» WHAT TO PRODUCE: After locating the line with "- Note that", reproduce that line and every one following it exactly, up to the end of the entries.

(Items from a dataset)
------------------------------------------------------------------------

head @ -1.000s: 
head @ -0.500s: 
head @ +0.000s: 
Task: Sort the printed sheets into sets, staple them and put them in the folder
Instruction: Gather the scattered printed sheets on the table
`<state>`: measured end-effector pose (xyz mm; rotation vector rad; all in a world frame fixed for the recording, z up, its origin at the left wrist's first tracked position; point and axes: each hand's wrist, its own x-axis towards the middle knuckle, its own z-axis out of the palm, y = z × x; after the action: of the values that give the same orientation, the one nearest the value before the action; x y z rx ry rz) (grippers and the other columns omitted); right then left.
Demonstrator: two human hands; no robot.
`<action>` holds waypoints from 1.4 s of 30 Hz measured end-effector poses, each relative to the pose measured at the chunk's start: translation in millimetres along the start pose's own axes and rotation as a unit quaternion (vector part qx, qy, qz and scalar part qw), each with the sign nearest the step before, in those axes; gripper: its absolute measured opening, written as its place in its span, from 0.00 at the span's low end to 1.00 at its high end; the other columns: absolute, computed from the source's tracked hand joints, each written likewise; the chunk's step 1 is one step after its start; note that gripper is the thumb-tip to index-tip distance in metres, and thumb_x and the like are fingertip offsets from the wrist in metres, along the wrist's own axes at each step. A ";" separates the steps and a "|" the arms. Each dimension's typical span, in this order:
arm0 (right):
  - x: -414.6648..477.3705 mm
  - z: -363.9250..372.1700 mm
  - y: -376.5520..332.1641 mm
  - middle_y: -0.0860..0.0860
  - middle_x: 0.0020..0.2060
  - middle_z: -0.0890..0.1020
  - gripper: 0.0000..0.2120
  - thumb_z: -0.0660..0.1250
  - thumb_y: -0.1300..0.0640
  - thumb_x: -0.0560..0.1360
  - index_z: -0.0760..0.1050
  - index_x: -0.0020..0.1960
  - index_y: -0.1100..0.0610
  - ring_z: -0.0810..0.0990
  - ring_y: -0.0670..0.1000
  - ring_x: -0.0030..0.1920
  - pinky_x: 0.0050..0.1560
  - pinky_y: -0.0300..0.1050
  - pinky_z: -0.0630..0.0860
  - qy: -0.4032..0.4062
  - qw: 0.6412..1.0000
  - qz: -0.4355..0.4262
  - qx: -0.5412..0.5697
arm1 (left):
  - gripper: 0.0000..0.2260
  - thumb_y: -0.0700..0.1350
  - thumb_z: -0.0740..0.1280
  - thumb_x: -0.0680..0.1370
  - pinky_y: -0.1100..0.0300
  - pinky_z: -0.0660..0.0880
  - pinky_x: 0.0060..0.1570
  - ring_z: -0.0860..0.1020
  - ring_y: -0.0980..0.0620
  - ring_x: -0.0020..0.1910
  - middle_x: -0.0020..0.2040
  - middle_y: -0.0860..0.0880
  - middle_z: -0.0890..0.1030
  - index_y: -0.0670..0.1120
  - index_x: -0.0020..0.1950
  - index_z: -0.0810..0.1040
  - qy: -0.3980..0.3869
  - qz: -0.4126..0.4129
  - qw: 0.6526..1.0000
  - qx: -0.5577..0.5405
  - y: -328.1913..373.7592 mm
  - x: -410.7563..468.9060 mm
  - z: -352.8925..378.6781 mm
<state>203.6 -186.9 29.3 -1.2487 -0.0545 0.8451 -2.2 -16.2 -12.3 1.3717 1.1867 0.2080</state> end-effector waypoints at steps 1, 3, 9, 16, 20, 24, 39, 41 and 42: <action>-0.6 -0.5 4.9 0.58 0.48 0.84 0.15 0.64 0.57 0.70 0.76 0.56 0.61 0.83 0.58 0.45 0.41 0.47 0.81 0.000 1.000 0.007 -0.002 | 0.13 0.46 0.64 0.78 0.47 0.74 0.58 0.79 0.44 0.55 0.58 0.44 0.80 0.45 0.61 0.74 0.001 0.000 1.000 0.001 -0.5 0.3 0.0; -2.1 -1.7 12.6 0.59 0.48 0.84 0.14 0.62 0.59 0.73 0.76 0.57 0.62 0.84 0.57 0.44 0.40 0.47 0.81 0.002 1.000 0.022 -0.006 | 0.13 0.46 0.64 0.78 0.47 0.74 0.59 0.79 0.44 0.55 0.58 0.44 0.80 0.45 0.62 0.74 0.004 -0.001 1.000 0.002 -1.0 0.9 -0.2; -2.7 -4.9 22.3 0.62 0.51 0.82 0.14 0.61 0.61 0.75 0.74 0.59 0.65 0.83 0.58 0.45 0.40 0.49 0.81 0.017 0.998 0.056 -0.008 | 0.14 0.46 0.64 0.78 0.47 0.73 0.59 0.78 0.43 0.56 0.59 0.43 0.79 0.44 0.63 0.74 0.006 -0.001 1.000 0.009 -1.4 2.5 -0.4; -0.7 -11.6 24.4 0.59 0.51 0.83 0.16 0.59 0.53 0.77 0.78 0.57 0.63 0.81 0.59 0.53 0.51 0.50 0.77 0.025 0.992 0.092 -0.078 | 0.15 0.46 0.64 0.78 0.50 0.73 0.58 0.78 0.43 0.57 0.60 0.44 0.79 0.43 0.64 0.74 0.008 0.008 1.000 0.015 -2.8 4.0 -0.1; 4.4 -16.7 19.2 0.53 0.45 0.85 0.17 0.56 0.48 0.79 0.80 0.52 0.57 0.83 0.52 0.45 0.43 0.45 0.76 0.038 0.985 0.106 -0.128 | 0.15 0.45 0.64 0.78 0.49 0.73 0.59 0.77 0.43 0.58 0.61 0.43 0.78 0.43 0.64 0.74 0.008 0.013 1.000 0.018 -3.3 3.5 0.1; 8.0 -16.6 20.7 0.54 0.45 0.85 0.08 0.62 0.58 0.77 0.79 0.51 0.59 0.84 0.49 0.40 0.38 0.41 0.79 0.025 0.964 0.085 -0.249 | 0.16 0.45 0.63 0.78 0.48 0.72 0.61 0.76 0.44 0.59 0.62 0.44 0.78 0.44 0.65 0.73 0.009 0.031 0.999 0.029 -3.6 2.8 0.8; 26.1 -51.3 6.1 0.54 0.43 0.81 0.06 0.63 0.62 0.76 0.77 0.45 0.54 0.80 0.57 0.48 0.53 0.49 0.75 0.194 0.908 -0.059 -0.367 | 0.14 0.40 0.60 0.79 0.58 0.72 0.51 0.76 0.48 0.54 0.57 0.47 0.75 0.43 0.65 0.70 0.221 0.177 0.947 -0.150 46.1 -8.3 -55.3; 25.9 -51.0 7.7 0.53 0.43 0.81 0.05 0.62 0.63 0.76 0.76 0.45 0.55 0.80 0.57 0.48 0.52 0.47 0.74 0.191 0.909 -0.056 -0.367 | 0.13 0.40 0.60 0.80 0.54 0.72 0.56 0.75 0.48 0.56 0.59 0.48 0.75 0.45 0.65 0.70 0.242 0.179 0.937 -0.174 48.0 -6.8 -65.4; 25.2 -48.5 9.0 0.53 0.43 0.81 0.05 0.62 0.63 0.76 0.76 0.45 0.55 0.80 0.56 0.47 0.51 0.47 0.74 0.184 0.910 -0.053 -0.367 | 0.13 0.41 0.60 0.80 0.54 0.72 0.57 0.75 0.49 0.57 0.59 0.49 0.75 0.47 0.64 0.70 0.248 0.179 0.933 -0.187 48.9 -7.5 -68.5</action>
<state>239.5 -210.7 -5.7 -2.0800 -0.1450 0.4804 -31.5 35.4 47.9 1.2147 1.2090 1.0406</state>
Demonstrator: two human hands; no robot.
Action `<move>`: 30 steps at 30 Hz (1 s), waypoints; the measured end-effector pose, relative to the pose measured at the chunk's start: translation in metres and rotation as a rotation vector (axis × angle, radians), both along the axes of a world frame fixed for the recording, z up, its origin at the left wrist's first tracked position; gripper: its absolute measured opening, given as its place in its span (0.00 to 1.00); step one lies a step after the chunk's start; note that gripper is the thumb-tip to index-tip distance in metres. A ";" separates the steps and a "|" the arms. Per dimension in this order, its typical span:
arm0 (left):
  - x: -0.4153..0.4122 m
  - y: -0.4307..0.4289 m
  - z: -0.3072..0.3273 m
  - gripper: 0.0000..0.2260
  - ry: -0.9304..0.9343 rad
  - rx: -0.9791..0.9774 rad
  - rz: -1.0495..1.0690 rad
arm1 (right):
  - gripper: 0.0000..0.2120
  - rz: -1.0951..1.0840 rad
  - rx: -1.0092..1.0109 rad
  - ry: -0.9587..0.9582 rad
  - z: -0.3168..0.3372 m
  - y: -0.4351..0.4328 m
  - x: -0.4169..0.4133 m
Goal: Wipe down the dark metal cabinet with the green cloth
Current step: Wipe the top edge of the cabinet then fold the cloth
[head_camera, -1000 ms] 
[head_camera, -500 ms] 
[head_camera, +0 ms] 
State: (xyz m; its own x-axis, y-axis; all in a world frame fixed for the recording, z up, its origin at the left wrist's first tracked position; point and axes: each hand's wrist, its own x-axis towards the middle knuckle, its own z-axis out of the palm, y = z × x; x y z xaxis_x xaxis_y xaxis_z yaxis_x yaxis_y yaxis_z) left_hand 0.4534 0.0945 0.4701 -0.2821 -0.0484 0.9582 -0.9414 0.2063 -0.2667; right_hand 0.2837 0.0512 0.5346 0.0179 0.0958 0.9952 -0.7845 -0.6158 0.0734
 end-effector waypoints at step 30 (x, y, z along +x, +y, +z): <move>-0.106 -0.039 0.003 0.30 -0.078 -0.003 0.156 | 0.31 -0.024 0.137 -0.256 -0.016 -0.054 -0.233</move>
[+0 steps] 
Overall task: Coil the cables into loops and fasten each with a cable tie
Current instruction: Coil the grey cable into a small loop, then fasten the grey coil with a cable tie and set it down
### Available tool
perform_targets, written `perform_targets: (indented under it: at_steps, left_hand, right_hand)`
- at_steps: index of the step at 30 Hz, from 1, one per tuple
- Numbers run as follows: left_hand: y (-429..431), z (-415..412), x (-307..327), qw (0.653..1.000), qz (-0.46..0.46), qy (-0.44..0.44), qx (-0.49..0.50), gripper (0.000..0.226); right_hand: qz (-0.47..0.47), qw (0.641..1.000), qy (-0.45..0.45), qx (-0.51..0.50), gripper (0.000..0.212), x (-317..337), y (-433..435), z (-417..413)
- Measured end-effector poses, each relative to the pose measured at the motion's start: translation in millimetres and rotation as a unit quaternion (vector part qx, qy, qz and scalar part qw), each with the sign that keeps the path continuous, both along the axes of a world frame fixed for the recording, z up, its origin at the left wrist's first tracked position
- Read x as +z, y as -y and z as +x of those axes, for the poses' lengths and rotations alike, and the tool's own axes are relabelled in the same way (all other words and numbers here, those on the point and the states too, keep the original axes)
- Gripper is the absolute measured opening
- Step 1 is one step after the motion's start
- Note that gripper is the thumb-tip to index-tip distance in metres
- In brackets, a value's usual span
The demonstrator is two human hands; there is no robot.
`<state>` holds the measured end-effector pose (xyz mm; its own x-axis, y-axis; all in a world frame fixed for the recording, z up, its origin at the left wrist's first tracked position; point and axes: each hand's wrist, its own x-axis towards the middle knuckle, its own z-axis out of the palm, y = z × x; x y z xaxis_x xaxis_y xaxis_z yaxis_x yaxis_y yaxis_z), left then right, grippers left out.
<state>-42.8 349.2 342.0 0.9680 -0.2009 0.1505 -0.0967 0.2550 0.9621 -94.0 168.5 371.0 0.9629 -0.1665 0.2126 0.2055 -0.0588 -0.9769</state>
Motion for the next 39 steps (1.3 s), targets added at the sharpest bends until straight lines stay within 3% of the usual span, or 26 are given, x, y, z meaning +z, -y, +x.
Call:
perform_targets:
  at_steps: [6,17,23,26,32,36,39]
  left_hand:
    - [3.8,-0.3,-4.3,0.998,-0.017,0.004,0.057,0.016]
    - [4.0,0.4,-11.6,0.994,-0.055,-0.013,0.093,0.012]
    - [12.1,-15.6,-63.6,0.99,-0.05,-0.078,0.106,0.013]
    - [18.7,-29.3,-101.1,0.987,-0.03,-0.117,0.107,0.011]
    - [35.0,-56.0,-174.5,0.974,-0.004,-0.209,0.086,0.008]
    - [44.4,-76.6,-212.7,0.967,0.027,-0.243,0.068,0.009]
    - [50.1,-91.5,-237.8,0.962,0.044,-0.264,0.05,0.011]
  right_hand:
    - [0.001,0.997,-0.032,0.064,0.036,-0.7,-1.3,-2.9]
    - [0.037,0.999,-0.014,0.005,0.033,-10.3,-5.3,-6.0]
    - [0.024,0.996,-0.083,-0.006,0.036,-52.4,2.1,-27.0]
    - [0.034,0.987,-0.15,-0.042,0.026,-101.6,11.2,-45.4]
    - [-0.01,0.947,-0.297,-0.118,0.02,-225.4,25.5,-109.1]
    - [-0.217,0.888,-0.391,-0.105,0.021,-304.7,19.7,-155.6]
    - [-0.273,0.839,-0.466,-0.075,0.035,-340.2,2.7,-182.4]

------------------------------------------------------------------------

» ANSWER:
- Note that gripper is the thumb-tip to index-tip distance in metres
- In brackets, a value's usual span
The demonstrator is two human hands; there is no robot.
`<state>` holds the measured end-effector pose (xyz mm; its own x-axis, y-axis; all in a world frame fixed for the recording, z up, its origin at the left wrist's first tracked position; point and axes: each hand's wrist, its own x-axis towards the middle knuckle, its own z-axis out of the palm, y = z × x; x y z xaxis_x xaxis_y xaxis_z yaxis_x yaxis_y yaxis_z), left then right, grippers left out.
<state>-42.8 349.2 342.0 0.9680 -0.2009 0.1505 -0.0967 0.2550 0.9621 -94.0 168.5 371.0 0.9629 -0.1665 0.2126 0.2055 -0.0588 -0.9769</state>
Motion for the next 39 steps (1.3 s), targets added at the sharpest bends until straight lines stay within 3% of the usual span, or 26 are given, x, y, z meaning +z, -y, +x.
Call:
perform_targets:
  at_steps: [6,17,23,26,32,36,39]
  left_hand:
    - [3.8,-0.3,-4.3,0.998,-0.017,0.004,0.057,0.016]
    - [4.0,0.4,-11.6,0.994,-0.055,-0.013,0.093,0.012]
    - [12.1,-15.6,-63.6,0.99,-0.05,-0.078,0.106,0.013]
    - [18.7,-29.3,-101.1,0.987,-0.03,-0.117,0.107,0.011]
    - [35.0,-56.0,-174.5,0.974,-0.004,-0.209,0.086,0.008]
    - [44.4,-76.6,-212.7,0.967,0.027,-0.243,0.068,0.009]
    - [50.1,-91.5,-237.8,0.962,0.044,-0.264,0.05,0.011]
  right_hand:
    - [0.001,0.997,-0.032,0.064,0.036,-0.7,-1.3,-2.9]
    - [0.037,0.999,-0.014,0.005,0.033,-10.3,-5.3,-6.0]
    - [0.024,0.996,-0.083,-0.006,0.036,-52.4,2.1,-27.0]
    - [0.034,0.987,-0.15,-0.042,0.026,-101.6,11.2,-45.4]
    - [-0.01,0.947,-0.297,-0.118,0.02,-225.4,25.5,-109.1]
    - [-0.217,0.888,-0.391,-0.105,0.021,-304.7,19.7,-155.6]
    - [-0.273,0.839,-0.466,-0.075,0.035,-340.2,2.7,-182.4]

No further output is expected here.